Propriétaires et locataires vont payer pour garantir les loyers


Présentée dans le cadre du projet de loi Alur, dévoilé par la ministre du Logement Cécile Duflot mercredi 26 juin 2013, la garantie universelle des loyers (GUL) ne devrait entrer en vigueur véritablement qu’à partir du 1er janvier 2016. En effet, cette garantie, censée faciliter l’accès au logement des locataires et protéger les propriétaires des impayés de loyers, est encore en discussion et ses contours précis doivent être définis. La GUL remplacera les produits d’assurance que sont la garantie des revenus locatifs (GRL) et la garantie des loyers impayés (GLI), jugés trop peu efficaces.

D’ores et déjà, Cécile Duflot a expliqué que le système serait financé « à parts égales » par les propriétaires et les locataires, par un prélèvement sur le montant des loyers. Le financement sera géré par un établissement public : les sociétés d’assurance sont ainsi exclues du dispositif. Le taux du prélèvement, annoncé « minime » par le ministère du Logement, n’est pas encore arrêté. De même, toutes les locations privées (hors logement social) seront concernées, soit « 6,5 millions de ménages » d’après Cécile Duflot.

Pour le directeur général de l’Agence nationale de l’information sur le logement (Anil), la GUL devrait au contraire être « doublement ciblée, socialement et géographiquement », afin de bénéficier aux ménages dont l’accès au logement est limité par l’absence de garant externe et aux zones tendues.

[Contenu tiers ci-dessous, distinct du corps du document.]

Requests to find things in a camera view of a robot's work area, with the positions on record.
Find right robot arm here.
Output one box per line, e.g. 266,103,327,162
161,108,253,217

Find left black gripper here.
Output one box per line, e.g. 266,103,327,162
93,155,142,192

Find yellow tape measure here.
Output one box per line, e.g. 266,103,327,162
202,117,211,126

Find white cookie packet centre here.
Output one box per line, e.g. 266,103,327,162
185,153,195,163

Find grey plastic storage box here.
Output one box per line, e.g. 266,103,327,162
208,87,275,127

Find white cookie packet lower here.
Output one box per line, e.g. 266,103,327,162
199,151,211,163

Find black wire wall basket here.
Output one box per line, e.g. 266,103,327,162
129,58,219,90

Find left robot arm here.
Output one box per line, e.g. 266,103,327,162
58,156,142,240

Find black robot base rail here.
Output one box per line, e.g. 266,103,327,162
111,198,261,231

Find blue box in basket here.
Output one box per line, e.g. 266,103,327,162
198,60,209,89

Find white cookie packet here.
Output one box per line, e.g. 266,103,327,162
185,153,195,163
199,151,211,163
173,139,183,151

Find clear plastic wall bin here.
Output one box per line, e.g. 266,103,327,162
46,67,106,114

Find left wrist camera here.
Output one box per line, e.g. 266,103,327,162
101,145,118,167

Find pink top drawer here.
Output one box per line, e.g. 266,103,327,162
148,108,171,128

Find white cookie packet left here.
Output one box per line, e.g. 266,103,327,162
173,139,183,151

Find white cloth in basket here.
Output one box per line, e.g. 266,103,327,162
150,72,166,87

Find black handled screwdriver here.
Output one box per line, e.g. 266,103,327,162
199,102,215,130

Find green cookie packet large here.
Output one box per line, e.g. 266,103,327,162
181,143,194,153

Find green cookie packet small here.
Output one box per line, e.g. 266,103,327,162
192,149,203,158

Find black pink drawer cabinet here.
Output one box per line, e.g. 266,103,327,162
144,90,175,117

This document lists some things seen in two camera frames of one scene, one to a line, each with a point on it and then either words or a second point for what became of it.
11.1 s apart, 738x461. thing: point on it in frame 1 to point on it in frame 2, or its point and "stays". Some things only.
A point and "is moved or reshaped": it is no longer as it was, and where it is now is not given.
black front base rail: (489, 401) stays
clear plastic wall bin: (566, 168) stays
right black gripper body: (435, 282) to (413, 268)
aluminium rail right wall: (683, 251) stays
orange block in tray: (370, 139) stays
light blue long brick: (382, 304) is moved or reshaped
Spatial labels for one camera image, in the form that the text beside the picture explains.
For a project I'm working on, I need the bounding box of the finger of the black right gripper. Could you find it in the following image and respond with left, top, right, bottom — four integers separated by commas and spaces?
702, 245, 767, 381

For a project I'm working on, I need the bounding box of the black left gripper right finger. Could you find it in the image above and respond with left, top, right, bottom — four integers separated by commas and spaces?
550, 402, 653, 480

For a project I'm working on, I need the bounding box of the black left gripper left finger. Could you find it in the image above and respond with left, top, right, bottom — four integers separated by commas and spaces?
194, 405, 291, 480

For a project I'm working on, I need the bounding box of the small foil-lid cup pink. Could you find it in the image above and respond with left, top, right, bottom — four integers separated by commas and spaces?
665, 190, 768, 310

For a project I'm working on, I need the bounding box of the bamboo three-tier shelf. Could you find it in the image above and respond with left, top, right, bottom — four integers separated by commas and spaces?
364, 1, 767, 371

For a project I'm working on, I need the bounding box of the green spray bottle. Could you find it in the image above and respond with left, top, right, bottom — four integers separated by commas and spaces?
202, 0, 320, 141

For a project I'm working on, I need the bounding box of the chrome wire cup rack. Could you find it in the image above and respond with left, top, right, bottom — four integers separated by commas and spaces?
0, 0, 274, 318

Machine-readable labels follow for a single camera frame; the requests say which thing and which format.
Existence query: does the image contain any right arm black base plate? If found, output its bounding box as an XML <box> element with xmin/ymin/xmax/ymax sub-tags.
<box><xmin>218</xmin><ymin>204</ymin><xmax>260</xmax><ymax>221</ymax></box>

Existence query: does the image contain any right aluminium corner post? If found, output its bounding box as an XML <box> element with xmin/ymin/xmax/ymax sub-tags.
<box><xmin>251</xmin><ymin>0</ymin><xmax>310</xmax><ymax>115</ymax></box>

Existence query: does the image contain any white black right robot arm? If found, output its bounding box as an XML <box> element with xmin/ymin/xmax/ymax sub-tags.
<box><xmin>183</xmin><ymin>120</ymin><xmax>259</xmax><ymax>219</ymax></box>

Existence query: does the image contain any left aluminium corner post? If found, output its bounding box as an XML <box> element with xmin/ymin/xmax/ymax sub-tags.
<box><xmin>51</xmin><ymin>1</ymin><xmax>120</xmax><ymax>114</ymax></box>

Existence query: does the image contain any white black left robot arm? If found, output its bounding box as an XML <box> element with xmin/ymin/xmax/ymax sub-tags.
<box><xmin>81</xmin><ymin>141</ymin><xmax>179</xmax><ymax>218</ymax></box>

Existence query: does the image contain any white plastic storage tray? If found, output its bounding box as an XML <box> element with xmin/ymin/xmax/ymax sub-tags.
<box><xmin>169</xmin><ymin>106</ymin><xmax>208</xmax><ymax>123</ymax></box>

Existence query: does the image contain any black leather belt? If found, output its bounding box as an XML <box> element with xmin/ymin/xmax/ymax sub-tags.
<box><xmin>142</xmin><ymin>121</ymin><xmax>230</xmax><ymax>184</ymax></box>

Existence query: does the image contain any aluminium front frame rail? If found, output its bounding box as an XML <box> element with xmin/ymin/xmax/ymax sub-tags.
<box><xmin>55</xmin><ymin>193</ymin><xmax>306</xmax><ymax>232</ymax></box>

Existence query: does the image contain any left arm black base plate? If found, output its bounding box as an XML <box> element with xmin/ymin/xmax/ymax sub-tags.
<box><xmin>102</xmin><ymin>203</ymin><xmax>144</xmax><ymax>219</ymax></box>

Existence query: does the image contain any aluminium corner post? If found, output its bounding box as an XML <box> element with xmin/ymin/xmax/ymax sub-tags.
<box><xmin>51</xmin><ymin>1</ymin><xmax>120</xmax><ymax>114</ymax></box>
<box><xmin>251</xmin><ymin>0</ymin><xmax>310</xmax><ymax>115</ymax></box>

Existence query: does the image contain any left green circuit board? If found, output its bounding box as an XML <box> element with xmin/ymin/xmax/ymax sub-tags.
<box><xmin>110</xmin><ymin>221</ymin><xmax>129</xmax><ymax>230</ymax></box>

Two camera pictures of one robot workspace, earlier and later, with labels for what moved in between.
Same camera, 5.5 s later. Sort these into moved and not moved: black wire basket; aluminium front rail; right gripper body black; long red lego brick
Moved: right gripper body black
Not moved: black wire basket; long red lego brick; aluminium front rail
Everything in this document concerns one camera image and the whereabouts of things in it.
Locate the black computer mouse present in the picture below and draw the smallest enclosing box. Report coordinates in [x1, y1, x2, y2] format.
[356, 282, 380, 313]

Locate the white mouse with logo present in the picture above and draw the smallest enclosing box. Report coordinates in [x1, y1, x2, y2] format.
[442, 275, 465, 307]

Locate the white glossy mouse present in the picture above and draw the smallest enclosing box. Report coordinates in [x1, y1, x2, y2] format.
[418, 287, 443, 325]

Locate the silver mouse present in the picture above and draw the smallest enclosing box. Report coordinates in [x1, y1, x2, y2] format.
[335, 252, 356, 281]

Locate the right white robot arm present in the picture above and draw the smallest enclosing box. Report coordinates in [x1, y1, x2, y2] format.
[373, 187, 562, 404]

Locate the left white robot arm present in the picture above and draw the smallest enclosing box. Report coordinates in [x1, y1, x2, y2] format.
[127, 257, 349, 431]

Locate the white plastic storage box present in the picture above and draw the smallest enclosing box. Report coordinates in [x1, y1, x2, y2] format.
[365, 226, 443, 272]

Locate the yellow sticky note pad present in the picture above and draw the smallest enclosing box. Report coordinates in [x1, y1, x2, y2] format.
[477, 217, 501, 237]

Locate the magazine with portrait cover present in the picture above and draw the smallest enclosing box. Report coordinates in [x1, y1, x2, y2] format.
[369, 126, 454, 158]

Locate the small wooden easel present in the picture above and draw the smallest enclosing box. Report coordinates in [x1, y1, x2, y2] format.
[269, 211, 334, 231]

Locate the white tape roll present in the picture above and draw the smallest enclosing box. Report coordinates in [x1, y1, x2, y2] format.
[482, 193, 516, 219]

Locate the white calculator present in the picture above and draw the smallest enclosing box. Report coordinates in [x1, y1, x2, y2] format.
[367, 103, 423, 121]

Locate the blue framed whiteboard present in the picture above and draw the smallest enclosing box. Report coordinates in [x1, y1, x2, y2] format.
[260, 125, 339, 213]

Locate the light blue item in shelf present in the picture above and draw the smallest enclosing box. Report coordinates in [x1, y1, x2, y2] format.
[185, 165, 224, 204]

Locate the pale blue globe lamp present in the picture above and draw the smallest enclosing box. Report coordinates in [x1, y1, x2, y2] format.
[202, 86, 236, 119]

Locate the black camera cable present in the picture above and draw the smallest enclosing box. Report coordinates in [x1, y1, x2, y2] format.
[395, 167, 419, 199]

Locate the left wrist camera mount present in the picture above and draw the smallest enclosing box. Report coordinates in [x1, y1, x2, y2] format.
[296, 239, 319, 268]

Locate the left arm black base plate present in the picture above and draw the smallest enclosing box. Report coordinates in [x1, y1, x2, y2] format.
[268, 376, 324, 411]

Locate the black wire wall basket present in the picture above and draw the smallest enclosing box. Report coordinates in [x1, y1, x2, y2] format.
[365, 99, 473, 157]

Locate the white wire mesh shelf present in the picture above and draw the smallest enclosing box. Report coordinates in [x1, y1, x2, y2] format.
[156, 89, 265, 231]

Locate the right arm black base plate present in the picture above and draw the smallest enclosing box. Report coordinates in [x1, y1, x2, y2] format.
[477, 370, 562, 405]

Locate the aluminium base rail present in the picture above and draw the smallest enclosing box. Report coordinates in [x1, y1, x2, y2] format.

De son côté, la FFSA (Fédération française des sociétés d’assurances) estime que « l’assurance obligatoire n’est pas une solution à l’accès au logement des populations qui aujourd’hui n’ont pas accès au parc locatif privé ». De plus, la GUL présente un risque financier et un risque de renchérissement des loyers, car les bailleurs pourraient être tentés de répercuter le coût du prélèvement sur les locataires. Une vision opposée à celle du ministère du Logement qui estime au contraire que la sécurisation des loyers va inciter les propriétaires à remettre des logements vacants sur le marché.